Dheisheh, the oldest refugee camp in the West Bank, is set to receive a facelift under a new UNWRA upgrade plan. The UN Relief and Works Agency for Palestine Refugees (UNRWA), is launching a new program to upgrade UN refugee camps’ dilapidated facilities.While the UN and other agencies have been providing essential services in the camps for decades they now say that the time has come to upgrade services for the growing population of residents.

However they also highlight that these improvements for the people while a more permanent solution does not “jeopardize [the refugee’s] right to return back home”

Basic needs said Sandi Hilal the Director of UNRWA’s camp improvement program “is not enough when we consider people have been living in a place for 60 years.

Some 700,000 people fled or were driven from their homes when Israel was created after the 1948 war, but now as many as five million refugees and their descendants live in Lebanon, Syria, Jordan, the Gaza Strip and the West Bank.

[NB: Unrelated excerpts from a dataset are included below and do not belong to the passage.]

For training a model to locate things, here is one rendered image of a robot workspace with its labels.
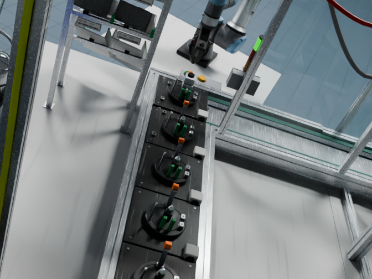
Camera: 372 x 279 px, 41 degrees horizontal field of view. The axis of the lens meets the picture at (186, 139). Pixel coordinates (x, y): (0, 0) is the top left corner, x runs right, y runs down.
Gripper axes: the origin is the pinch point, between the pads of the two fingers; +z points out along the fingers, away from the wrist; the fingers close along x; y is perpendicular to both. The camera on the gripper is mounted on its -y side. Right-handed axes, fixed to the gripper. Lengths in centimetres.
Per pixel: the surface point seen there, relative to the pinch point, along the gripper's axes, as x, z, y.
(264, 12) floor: -105, 103, 361
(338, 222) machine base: -76, 18, -58
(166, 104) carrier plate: 7.5, 6.8, -30.7
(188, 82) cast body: 1.6, -2.7, -23.5
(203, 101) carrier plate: -8.9, 6.8, -18.5
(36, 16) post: 44, -71, -132
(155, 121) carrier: 11.0, 6.8, -44.6
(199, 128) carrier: -7.9, 6.8, -39.9
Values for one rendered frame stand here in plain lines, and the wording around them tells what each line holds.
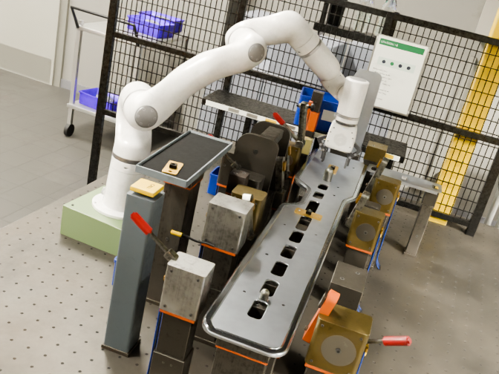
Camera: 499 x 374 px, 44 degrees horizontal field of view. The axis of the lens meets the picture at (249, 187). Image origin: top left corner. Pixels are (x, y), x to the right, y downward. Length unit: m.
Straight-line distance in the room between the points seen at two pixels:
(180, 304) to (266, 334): 0.21
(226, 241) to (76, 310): 0.48
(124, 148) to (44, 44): 4.19
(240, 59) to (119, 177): 0.54
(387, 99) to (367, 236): 1.01
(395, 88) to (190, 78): 1.10
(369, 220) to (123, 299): 0.77
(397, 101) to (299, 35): 0.86
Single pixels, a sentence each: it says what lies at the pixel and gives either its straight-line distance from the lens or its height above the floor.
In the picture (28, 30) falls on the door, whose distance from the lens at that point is 6.25.
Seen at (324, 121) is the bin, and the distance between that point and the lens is 2.66.
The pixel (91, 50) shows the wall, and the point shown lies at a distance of 5.93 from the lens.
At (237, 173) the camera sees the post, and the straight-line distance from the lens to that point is 1.80.
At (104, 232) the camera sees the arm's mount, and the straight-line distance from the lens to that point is 2.06.
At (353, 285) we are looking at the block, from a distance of 1.53.
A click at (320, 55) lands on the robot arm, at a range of 2.11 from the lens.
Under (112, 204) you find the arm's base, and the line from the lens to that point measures 2.10.
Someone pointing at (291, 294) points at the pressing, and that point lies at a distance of 1.48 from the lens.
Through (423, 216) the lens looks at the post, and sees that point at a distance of 2.51.
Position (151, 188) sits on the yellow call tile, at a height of 1.16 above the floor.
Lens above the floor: 1.76
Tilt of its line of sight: 22 degrees down
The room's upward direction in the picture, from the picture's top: 13 degrees clockwise
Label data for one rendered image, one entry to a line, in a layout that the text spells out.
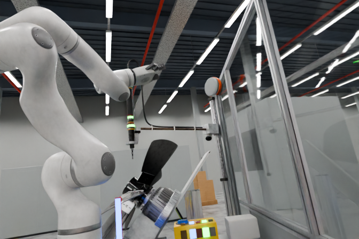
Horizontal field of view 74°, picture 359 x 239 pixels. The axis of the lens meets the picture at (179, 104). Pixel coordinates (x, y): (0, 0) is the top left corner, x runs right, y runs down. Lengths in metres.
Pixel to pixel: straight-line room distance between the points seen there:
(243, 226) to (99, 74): 1.13
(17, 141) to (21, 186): 5.84
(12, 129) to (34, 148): 1.43
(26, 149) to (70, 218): 13.48
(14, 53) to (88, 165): 0.34
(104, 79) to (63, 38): 0.20
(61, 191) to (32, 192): 7.92
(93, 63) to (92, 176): 0.41
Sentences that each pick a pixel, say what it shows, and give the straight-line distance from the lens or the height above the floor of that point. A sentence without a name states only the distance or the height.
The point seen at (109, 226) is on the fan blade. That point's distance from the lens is 1.48.
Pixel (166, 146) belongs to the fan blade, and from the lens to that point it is 1.39.
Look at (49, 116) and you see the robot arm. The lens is 0.72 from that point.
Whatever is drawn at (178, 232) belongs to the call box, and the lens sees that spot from 0.99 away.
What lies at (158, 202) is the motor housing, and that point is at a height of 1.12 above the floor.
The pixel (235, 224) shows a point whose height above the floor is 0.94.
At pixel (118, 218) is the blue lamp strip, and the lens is 1.07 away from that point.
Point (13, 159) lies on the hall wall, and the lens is 14.34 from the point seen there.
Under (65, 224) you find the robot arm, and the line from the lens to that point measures 0.80.
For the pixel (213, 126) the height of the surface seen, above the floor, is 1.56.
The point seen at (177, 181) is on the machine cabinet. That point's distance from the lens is 7.22.
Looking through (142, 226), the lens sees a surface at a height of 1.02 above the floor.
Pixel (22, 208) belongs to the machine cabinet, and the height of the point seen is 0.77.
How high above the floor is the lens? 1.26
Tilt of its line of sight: 16 degrees up
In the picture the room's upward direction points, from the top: 7 degrees counter-clockwise
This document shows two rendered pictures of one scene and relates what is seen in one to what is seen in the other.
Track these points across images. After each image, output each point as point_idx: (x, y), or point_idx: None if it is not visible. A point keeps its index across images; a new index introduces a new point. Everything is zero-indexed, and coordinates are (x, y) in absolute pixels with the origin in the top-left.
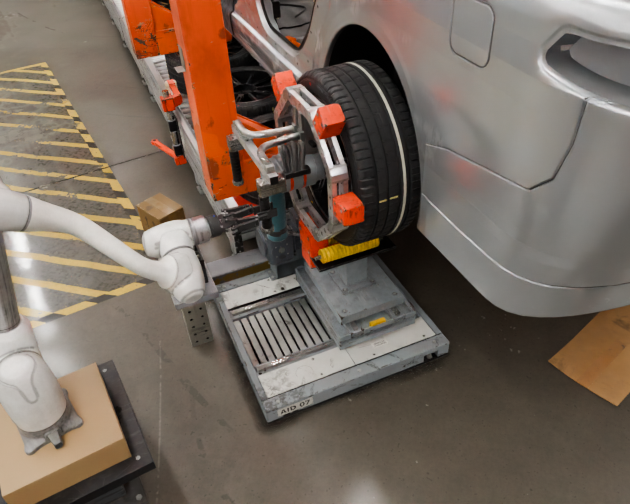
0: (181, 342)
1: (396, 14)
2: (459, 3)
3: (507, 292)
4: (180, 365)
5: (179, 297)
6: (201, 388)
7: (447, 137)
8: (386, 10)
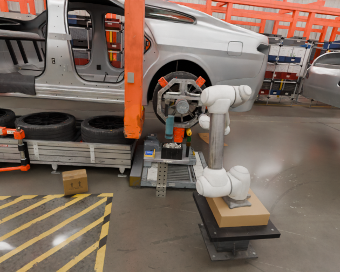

Founded in 1949, UNRWA is almost as old as the UN itself. With the help of German government funding, the agency is improving health clinics, sanitation and advanced education in coordination with local committees in five camps in the West Bank and two in Jordan.

Israel says the demand for a right to return is a deal breaker in any peace accord, arguing that allowing the refugees into Israel would increase the proportion of Palestinians living within its borders and thus undermine its nature as a Jewish state.

Peace talks have been frozen since 2010, with the Palestinians saying they will not re-engage until there is a halt to Jewish settlement building in the occupied territories.

Camp resident Othman Abu Omar stated “standards of living here are plunging. We hope one day to be done with dependence. Everybody should depend on himself.’